Я пожал ему руку. Раз он выразил такое желание, я не видел возможности отказаться. В конце концов, его жена наткнулась на меня в одном из баров Тампы, когда я крепко сидел на мели, дала мне работу шофера, уложила с собой в постель прямо под его носом, возобновив таким образом романтическую связь, возникшую между нами в Северной Каролине, а потом довела дело до того, что я стал всерьез обдумывать, как его прикончить. Избежав этого, я тем не менее дал показания против него на суде, заявив под присягой (и это было отчасти правдой), что он уговаривал меня свидетельствовать против нее за приличную мзду. Я добавил, что он предлагал мне увезти Пэтти Ларейн в дом в Ки-Уэсте, куда он собирался нагрянуть с сыщиком и фотографом. Это было не совсем так. Он просто рассматривал вслух такую возможность. Еще я сообщил, что он просил меня соблазнить ее, чтобы потом дать показания в его пользу, и это было уже чистое лжесвидетельство. Пожалуй, мое выступление помогло Пэтти Ларейн не меньше, чем ее адвокат со своим видеотренингом. Защитники Уодли определенно считали меня главным свидетелем другой стороны и сделали все, чтобы очернить меня как бывшего заключенного и пляжного тунеядца. Этого следовало ожидать, но разве это искупало мою собственную вину? Все время, пока я работал у него шофером, Уодли обращался со мной как с приятелем по Экзетеру, переживающим черную полосу. Я же отплатил ему явно не лучшим образом.
– Да, – сказал он, – сначала я и впрямь обиделся, но Микс частенько говорил мне: «Уодли, никогда не жалей себя. Это чувство не для нашей семьи». Надеюсь, что теперь Микса вымачивают в котлах с дегтем, но какая разница. Когда тебе дают хороший совет, к нему надо прислушаться.
У Уодли был совершенно невообразимый голос. Позже я опишу этот голос, но сейчас надо мной нависло его лицо. Подобно многим неуклюжим людям, он имел привычку нагибаться к сидящему собеседнику, так что его физиономия маячила прямо перед вашей и вы начинали опасаться, что он вот-вот оросит вас своей патрицианской слюной. На солнце, особенно с близкого расстояния, он выглядел как щедрая порция застывшей овсянки. Если бы не его одежда, он казался бы придурковатым, потому что его жидкие темные волосы были прямыми, а чертам лица недоставало четкости, силы и завершенности, но глаза у него были поразительные. Очень блестящие, они обладали странным свойством вспыхивать в ответ на чужую реплику, чуть не вылезая из орбит, точно сам сатана тыкал в Уодли корявым пальцем.
Так что взгляд его завораживал. У него была манера упорно смотреть вам в лицо, словно он впервые нашел на белом свете хотя бы отдаленно родственную себе душу.
И потом, голос. Мой отец возненавидел бы его сразу. Голос Уодли был эталоном божественной благопристойности. Все, что Бог недодал ему в других отношениях, восполнялось его дифтонгами. Эти дифтонги вогнали бы в краску любого сноба.

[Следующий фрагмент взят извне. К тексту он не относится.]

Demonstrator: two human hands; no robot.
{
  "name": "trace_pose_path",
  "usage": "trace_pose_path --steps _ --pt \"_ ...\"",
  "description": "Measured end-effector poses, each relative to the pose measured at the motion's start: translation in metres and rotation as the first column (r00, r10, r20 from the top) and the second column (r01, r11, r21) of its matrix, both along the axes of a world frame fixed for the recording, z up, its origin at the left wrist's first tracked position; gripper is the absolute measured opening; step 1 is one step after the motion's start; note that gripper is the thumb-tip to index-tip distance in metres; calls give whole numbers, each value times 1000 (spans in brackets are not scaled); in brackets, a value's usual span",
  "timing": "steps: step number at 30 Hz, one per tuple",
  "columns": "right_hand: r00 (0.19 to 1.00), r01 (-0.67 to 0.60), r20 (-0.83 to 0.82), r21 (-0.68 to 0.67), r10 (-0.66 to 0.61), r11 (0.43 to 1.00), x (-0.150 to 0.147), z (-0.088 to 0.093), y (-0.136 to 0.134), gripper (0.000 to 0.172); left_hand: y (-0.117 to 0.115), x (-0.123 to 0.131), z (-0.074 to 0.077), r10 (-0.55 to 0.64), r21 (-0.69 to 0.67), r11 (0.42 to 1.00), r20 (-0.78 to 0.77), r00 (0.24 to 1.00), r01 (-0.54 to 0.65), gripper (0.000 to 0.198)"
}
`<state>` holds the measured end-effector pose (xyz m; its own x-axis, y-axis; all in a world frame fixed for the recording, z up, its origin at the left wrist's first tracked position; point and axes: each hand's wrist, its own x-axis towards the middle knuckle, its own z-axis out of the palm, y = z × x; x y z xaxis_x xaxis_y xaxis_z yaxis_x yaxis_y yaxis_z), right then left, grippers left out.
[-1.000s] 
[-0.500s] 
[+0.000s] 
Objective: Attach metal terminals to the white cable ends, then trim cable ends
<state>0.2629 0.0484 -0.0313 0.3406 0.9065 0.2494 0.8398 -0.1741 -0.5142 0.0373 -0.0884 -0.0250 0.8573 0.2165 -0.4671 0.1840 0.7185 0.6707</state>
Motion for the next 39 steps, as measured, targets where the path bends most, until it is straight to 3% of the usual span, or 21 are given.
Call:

Если я так долго описываю своего старого школьного приятеля, то в этом виноват испытанный мной шок. Всю жизнь я верил в необъяснимые совпадения и даже впадал в крайность, считая, что их всегда следует ожидать в необычных или тяжелых обстоятельствах, – это странное, но глубокое убеждение я прокомментирую после. Однако то, что Уодли вздумал появиться на этом пляже… нет, для начала я поискал бы какую-нибудь рациональную причину.
– Просто чудо, что ты здесь, – помимо воли вырвалось у меня.
Он кивнул:
– Я верю в случайные встречи. Будь у меня свое божество, его звали бы Интуитивным Прозрением.
– Ты вроде как рад видеть меня.
Он поразмыслил над этим, глядя мне прямо в глаза.
– Знаешь, – сказал он, – в общем и целом, пожалуй что да.
– Хороший у тебя характер, Уодли. Садись.
Он послушался, что принесло мне облегчение. Не мог же я смотреть на него в упор до бесконечности. Однако его ляжка, раздувшаяся, как и все остальное, приткнулась к моей – большой, мягкий, приятный на ощупь физический объект. По правде говоря, если бы на моем месте оказался человек с соответствующей склонностью, он схватил бы его за эту ляжку и т. д. В его плоти ощущалась особого рода зрелая пассивность, которая прямо-таки провоцировала на насилие. В тюрьме, вспомнил я, его прозвали «герцогом Виндзорским». Я слышал, как заключенные говаривали об Уодли: «А, герцог Виндзорский. У него очко с помойное ведро».